In popular discussions of science, terms such as theory, hypothesis, and even fact are often used quite loosely; in terms of scientific method and philosophy, however, these words actually carry their own specific meanings. In this case, the fundamental difference between a “theory,” on the one hand, and a “hypothesis,” on the other, is that a hypothesis is simply an educated hunch or prediction about the world, which must be tested through experimentation or observation, whereas a theory is a body of such predictions which have consistently held true in the past and can therefore be used to explain current data and to make further predictions.
All theories have their origins in hypotheses. Physical and social scientists refer to their initial argument or suggestion about the way the world works as a hypothesis: in other words, it is an answer to a question, or solution to a problem, which seems to be plausible but hasn’t yet been reliably confirmed through analysis of evidence. The more often and more conclusively a hypothesis is confirmed through scientific tests, the more commonly accepted it will be by scientists working in the relevant field.
At the moment, the “theory” of intelligent design also qualifies as a hypothesis – although it is, at best, debatable whether there are naturalistic means of testing this hypothesis. Other hypotheses are also important in certain areas of scientific research; for example, scientists have yet to confirm the hypothesized existence of dark energy in the universe, but if it does exist (as has been suggested), it would explain a lot of puzzling inconsistencies which currently acknowledged theories are unable to explain, notably the fact that the universe seems to be considerably lighter than our best models otherwise suggest it should be.

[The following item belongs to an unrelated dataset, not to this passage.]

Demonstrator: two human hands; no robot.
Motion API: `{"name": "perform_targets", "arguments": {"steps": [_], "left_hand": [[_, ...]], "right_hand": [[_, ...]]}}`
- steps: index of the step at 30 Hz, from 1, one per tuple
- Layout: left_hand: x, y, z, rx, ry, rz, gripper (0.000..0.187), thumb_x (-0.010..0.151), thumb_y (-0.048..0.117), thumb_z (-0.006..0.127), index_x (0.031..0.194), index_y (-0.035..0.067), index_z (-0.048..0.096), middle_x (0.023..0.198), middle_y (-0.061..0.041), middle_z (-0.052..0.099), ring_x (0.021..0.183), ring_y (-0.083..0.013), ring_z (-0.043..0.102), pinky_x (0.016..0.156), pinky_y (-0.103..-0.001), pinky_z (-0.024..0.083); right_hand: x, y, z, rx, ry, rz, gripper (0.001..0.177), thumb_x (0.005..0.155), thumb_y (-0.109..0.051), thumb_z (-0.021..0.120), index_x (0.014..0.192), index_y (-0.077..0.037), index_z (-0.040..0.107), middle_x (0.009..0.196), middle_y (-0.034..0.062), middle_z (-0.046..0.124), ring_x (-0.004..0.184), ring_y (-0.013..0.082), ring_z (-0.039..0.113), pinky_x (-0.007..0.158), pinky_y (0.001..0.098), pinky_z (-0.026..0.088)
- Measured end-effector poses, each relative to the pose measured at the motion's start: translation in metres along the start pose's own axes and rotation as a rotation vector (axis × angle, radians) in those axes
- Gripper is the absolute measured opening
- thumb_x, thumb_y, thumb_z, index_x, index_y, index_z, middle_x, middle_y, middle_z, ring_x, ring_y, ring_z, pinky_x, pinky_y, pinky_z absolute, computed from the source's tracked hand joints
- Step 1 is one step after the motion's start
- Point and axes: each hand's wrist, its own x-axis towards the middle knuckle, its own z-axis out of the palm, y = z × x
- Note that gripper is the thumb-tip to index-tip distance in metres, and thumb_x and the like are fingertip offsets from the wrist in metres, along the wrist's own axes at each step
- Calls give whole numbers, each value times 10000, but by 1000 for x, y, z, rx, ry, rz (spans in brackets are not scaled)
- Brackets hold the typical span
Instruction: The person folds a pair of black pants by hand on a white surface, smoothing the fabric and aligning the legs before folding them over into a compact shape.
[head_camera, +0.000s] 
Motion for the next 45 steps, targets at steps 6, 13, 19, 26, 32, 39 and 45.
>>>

Precisely when a hypothesis or set of hypotheses has been accepted long enough to qualify as a theory is a fuzzy matter, at best (an irony given that science in general prizes certainty wherever it is plausible and possible to do so). In general, a theory is commonly accepted as a valid explanation of some facet of the natural world by many or most researchers in a given field, and is accepted as at least a reasonably merited proposition even by those who are reluctant to accept its validity.
Natural evolution, for example, is a currently accepted biological theory. It has been repeatedly tested through observations of the fossilized and other remains of past organisms, and has largely held true. In the process, there have been various amendments to the theory of evolution itself, the most important of which probably involve the role of genetics and DNA (something Charles Darwin, for example, was entirely unaware of). For this reason, the present state of a theory may or may not closely resemble the hypothesis which it originally took the form of.
Even the strongest theory, it should be noted, is still only a theory – that is, it is well-regarded only because it has reliably explained the results of past experiments and observations. New evidence, or new tests (or both), may well overturn even the best-established of scientific theories. For example, Newtonian theories of physics (classical mechanics and the theory of gravity) were considered quite valid until they were overturned by Albert Einstein’s theory of relativity, and are still considered useful enough when applied to relatively heavy, slow-travelling objects.